On January 17, 2022, the German Federal Cartel Office (“FCO”) published a case summary on its two consecutive in-depth-investigations of automotive supplier Dana Inc.’s (“Dana”) proposed acquisition of (a portion of) Modine Manufacturing Company’s (“Modine”) light-vehicle thermal business. The parties first notified the acquisition in December 2020. When the FCO informed the notifying parties about its competitive concerns, Dana and Modine withdrew their merger notification and subsequently re-filed the transaction with a limited scope in June 2021. Following another in-depth review of the FCO, the parties definitely abandoned the merger and withdrew also the modified merger notification in October 2021, before the FCO came to a conclusion as to whether the modified transaction would have raised competitive concerns.
Both parties manufacture and supply, inter alia, thermal systems for the automotive industry such as oil coolers.

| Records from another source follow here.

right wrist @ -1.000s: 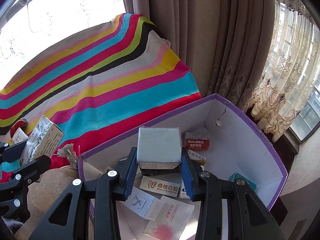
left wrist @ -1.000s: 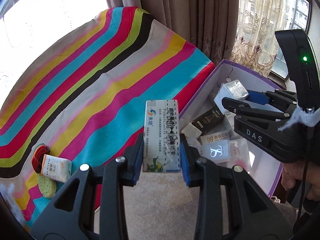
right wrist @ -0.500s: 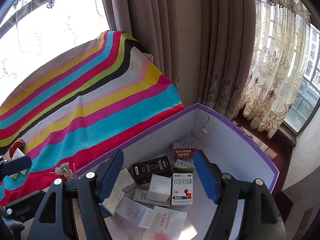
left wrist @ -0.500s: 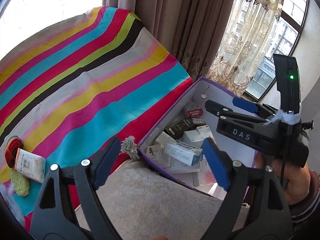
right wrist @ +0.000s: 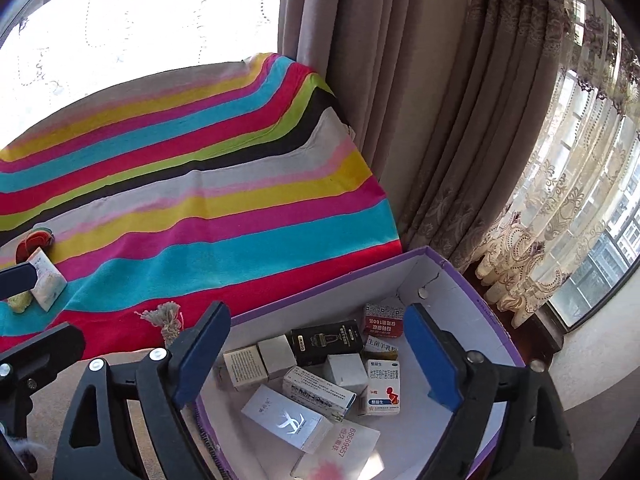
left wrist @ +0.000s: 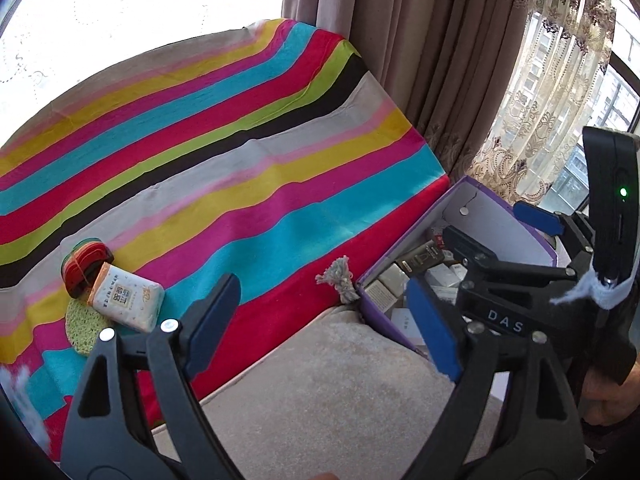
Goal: Organize objects
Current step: 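Move both open grippers back over the sponge and tissue pack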
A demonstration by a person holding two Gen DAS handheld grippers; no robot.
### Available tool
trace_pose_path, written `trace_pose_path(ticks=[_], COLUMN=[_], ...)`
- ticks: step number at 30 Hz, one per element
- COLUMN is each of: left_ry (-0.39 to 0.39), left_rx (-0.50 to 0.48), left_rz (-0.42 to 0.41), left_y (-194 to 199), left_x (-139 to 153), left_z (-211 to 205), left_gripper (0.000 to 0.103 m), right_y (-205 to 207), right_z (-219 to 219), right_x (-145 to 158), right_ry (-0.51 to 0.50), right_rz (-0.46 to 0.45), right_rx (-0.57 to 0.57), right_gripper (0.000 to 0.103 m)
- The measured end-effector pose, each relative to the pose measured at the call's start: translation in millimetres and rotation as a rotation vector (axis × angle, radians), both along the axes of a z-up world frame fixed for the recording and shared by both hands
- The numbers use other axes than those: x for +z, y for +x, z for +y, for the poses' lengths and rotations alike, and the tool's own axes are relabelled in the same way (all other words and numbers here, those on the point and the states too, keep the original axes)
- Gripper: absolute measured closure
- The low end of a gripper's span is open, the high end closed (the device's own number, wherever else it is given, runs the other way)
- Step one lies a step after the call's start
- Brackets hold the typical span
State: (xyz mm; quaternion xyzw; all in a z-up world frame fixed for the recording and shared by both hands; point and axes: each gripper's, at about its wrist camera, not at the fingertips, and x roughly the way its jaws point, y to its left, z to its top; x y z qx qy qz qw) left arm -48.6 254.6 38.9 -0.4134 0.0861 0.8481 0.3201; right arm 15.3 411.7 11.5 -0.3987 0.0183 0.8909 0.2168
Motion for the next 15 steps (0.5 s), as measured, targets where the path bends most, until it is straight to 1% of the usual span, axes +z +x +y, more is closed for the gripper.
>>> trace_pose_path(ticks=[4,6,9,10,12,15], left_ry=[0.064,0.073,0.079,0.084,0.107,0.181], left_rx=[0.060,0.093,0.160,0.188,0.246,0.339], left_rz=[-0.004,0.006,0.026,0.025,-0.013,-0.091], left_y=[-13,-19,-31,-38,-55,-79], left_x=[4,7,11,12,11,4], left_z=[-29,-40,-63,-73,-97,-141], left_gripper=[0.016,0.016,0.017,0.017,0.017,0.017], right_y=[-11,-16,-25,-29,-38,-55], right_z=[-31,-42,-56,-63,-81,-109], right_x=[5,7,11,12,14,11], right_ry=[0.020,-0.017,-0.108,-0.112,-0.092,-0.084], right_rz=[-0.019,-0.020,-0.009,-0.010,-0.019,-0.052], right_rx=[0.091,0.139,0.215,0.238,0.287,0.385], right_gripper=[0.014,0.014,0.014,0.014,0.014,0.013])
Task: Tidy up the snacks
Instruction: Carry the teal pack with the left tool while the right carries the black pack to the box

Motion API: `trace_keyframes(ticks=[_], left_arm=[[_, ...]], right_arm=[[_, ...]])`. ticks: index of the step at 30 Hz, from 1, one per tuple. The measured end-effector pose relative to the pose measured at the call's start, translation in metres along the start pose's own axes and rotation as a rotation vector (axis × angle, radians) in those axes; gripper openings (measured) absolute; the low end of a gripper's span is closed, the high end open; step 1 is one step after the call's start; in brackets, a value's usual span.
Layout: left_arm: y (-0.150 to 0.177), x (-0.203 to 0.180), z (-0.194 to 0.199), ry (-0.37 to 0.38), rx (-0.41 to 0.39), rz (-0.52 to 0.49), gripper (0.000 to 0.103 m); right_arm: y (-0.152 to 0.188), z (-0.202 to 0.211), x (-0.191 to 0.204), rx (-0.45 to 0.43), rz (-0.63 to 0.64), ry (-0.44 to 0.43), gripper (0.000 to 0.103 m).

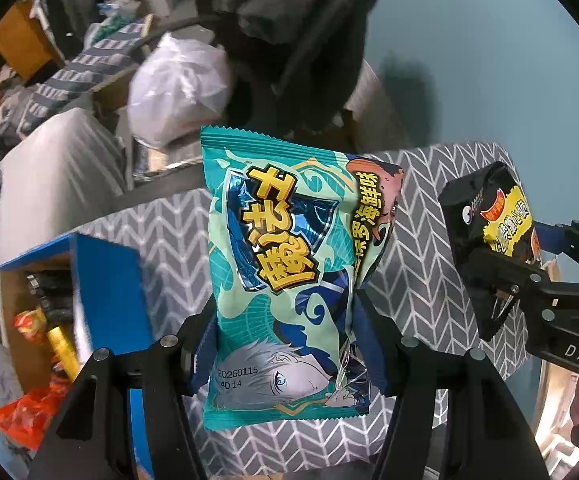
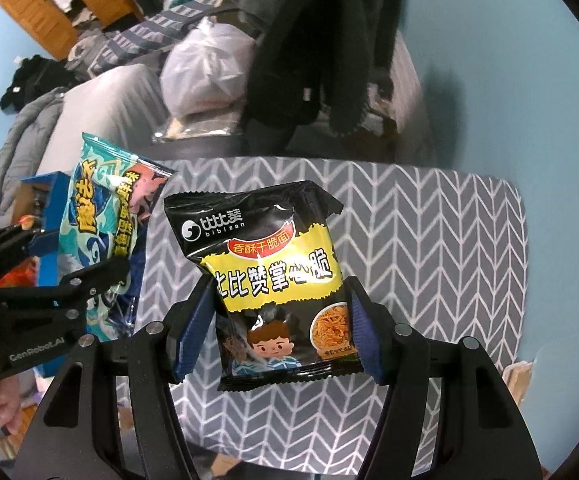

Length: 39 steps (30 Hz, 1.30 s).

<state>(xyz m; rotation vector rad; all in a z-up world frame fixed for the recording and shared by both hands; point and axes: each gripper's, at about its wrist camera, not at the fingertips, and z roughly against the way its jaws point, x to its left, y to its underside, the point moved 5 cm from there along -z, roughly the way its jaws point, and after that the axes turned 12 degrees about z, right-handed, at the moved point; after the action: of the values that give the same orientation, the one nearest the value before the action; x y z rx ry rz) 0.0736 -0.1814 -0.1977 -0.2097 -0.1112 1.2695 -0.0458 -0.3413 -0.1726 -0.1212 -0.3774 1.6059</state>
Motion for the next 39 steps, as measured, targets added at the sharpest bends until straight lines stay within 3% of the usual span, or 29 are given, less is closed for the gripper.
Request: trace_keyframes(ticks=[19,39], left_arm=[[0.035,0.101,0.06,-0.021,-0.059,0.187,0.063],[0.071,0.247,0.074,-0.088,-0.082,0.444,0.063]], right_arm=[[-0.039,0.025,0.1,-0.068,0.156,-0.067,0.064],[-0.086,-0.026,0.254,-0.024,0.349,-0.212,0.064]])
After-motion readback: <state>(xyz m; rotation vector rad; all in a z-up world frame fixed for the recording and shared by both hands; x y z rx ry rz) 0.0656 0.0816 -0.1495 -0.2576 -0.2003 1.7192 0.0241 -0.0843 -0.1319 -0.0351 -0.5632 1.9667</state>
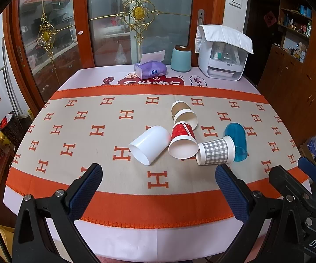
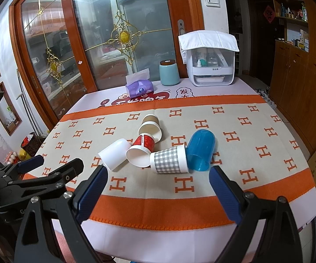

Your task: Flip cup upside down

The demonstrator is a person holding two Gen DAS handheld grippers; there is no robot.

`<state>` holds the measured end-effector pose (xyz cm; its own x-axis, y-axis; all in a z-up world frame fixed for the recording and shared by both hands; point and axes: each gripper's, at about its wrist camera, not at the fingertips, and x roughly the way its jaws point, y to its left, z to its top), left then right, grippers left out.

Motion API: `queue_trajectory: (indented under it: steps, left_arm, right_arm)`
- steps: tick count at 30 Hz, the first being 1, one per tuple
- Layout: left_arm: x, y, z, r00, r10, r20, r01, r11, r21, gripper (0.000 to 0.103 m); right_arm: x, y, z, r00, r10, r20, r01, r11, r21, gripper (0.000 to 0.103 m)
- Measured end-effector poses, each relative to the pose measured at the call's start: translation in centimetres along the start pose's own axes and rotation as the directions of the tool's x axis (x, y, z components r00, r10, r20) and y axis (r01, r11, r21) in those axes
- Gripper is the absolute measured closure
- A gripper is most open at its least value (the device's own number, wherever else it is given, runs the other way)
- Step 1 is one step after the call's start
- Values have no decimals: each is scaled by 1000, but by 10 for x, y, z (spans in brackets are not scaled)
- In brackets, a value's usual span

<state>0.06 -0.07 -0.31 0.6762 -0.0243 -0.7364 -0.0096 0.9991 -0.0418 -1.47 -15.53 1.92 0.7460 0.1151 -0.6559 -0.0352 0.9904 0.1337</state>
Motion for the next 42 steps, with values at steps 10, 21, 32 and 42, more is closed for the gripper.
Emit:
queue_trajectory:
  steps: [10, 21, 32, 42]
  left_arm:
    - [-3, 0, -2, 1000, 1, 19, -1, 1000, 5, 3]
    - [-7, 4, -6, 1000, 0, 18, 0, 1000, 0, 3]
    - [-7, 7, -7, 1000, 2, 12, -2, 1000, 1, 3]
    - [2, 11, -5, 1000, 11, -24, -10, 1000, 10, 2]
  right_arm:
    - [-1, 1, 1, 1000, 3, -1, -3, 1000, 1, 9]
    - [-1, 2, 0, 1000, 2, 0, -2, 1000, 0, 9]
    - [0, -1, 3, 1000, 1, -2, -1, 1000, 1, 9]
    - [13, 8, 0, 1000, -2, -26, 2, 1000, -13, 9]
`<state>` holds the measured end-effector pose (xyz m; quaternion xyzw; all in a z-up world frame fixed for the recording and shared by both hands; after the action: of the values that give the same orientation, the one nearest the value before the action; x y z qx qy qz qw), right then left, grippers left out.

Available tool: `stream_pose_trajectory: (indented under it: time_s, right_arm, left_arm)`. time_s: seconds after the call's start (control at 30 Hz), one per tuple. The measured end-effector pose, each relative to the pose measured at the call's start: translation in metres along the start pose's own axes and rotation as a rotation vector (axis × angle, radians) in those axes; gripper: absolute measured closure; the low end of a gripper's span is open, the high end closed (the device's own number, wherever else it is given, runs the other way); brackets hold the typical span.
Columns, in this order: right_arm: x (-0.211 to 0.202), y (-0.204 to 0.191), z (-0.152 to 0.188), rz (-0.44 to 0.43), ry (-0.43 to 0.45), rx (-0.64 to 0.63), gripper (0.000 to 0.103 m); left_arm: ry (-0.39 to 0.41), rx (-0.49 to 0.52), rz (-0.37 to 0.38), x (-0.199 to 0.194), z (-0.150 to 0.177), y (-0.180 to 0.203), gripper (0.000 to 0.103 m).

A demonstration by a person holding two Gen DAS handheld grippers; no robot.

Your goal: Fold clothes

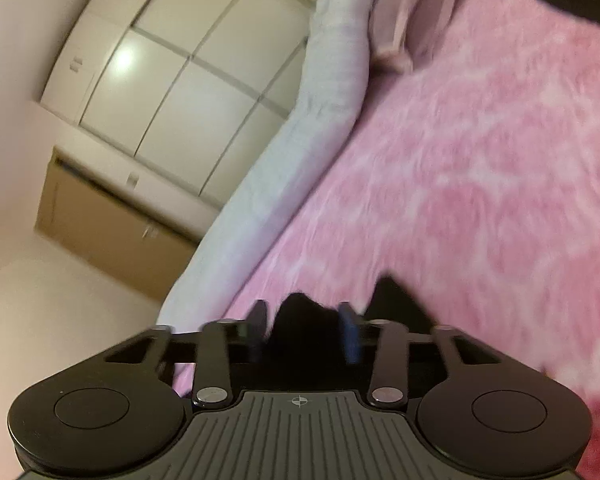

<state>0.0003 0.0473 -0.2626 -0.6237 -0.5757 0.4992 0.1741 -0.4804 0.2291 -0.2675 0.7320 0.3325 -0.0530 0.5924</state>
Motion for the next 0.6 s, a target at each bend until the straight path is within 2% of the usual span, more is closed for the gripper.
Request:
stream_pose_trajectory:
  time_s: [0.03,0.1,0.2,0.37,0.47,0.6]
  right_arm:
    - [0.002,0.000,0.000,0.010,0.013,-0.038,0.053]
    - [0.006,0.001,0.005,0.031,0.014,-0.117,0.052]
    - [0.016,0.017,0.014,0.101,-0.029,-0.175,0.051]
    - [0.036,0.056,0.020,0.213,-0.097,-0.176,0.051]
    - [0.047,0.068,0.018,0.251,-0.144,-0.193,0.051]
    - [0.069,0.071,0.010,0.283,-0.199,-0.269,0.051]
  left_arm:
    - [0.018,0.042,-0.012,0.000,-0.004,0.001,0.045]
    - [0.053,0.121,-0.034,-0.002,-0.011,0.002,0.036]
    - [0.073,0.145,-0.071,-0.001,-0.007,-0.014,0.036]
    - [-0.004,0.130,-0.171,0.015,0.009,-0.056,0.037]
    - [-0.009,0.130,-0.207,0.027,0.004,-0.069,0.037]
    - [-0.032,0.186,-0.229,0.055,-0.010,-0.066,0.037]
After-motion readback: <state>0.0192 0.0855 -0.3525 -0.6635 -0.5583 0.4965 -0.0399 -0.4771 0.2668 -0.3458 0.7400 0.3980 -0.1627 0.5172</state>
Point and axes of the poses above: each gripper's, at about its wrist camera, not at the fingertips, and x roughly the way its jaws point, y to its right, z to its underside, the point moved 5 cm from there along x, roughly the way its jaws point, and after that the axes turned 11 degrees about -y, right-handed, at the moved point
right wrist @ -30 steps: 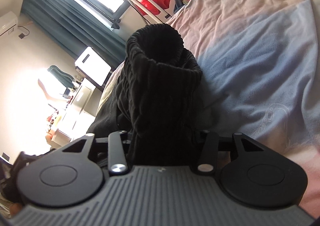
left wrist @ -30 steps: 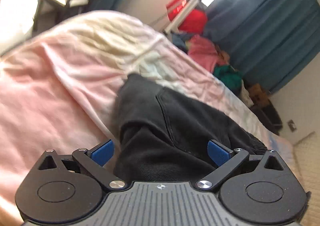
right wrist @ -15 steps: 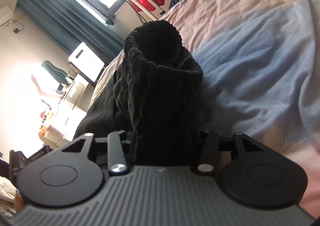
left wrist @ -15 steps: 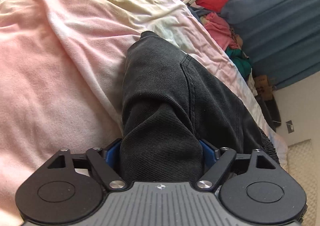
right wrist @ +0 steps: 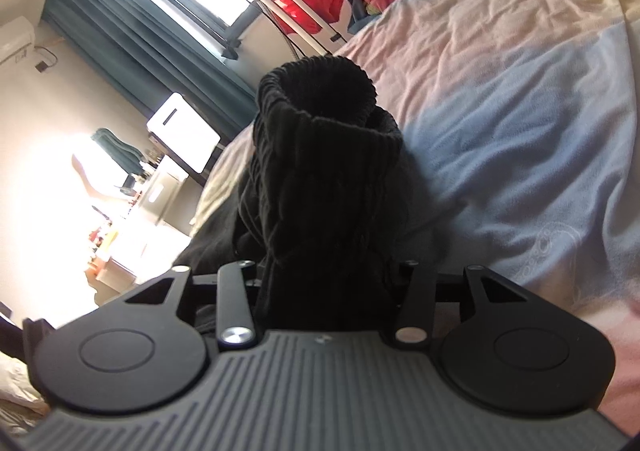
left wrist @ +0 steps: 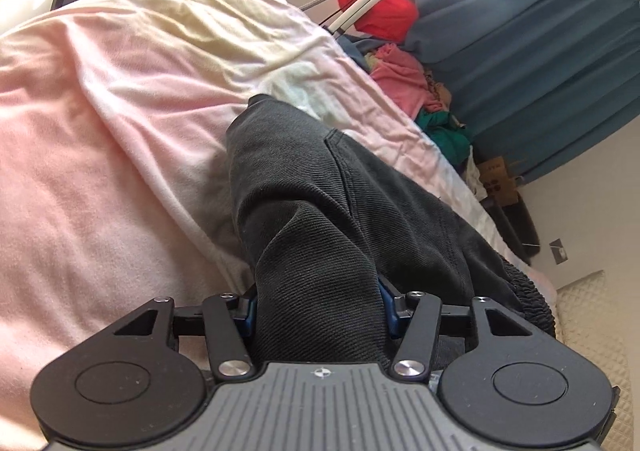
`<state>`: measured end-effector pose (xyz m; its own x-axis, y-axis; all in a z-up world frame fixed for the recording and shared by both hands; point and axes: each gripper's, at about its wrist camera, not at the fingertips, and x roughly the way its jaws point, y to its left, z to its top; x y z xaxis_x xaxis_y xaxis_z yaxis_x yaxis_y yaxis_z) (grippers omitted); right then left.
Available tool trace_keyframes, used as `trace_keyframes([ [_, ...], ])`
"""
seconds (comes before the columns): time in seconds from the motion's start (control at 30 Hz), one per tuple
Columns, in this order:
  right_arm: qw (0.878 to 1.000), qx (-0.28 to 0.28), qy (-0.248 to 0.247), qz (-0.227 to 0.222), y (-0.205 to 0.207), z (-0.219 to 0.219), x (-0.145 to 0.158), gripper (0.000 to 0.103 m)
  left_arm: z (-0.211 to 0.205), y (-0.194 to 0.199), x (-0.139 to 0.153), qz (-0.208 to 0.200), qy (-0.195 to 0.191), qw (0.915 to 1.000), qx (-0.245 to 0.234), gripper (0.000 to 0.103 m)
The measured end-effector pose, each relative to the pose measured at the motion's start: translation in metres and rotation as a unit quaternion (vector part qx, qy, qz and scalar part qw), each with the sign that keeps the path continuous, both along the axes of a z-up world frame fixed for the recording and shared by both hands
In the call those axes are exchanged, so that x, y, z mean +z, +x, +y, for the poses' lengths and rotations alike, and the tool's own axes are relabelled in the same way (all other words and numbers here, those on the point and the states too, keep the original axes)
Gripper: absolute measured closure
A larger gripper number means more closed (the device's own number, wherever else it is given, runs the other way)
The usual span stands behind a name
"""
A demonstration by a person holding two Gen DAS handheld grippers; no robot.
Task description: Fold clothes
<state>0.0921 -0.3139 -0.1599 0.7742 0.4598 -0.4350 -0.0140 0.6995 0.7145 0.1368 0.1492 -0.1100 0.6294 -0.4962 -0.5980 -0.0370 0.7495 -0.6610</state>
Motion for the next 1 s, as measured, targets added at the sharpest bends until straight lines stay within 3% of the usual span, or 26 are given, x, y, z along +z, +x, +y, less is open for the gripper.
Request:
trace_keyframes([
  [0.17,1.0,-0.007,0.013,-0.011,-0.003,-0.017,0.025,0.059,-0.014,-0.003,0.03,-0.012,-0.004,0.9999,0.0,0.053],
  [0.33,0.999,-0.031,0.02,-0.023,-0.01,-0.05,0.058,0.06,-0.062,0.013,0.076,-0.02,0.01,0.9995,-0.021,0.056],
  [0.47,0.996,-0.078,0.034,-0.032,-0.017,-0.107,0.085,0.06,-0.132,0.044,0.113,-0.039,0.009,0.9972,-0.063,0.056],
  [0.6,0.991,-0.13,0.023,-0.035,-0.013,-0.181,0.111,0.06,-0.228,0.09,0.131,-0.05,-0.002,0.9919,-0.116,0.056],
  [0.8,0.979,-0.206,-0.01,-0.006,0.015,-0.3,0.134,0.06,-0.389,0.163,0.12,-0.023,-0.03,0.9845,-0.171,0.056],
  [1.0,0.965,-0.26,-0.014,0.034,0.03,-0.381,0.099,0.06,-0.504,0.2,0.057,0.014,-0.027,0.9771,-0.211,0.056],
])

Oil coolers for vehicles are available in various designs: heat can be dissipated by the cooler directly to the air (air-cooled oil cooler) or first to a water-based liquid (liquid-cooled oil cooler) and then to the air.
The FCO defined the relevant market as the European Economic Area market for liquid-cooled oil coolers for passenger cars and light commercial vehicles, where the parties’ combined market share (resulting from the transaction as initially notified in December 2020) would have amounted to 60-70%. Consequently, in its first investigation, the FCO preliminarily found that neither the car manufacturer’s buying power nor the (limited) competitive pressure exercised by internally produced and captively used coolers could have offset this market position. Dana and Modine therefore withdrew their initial filing.
Under the modified transaction filed in June 2021, Modine would have retained part of its oil cooler business. While one could wonder why the parties did not offer this modification to the transaction as a reverse carve-out commitment already during the first investigation to remedy the FCO’s concerns, the FCO noted that the modified transaction raised complex additional questions which would have gone beyond the scope of the FCO’s usual market testing to assess the suitability of remedies offered to mitigate its concerns. In particular, Modine originally intended to exit the automotive business by selling its complete light-vehicle thermal business to Dana. Accordingly, the FCO had to carefully scrutinize Modine’s incentive to continue its retained oil cooler business as a concern and whether the retained business could compete effectively with Dana’s business in the future. Further, the FCO was concerned that Modine’s detailed knowledge of the cost structure and technological capabilities of the business to be acquired by Dana would have facilitated anticompetitive coordination between the two companies. The parties definitely abandoned the transaction before the FCO could complete its investigation and finalize its assessment.
Editors: Katharina Apel and Anna Lubberger
 Dana is a global manufacturer of propulsion and energy-management solutions powering vehicles and machines, including thermal systems for passenger cars and light commercial vehicles.
 Modine is a global power-conveyance and energy-management systems manufacturer which likewise offers thermal systems for the automotive industry.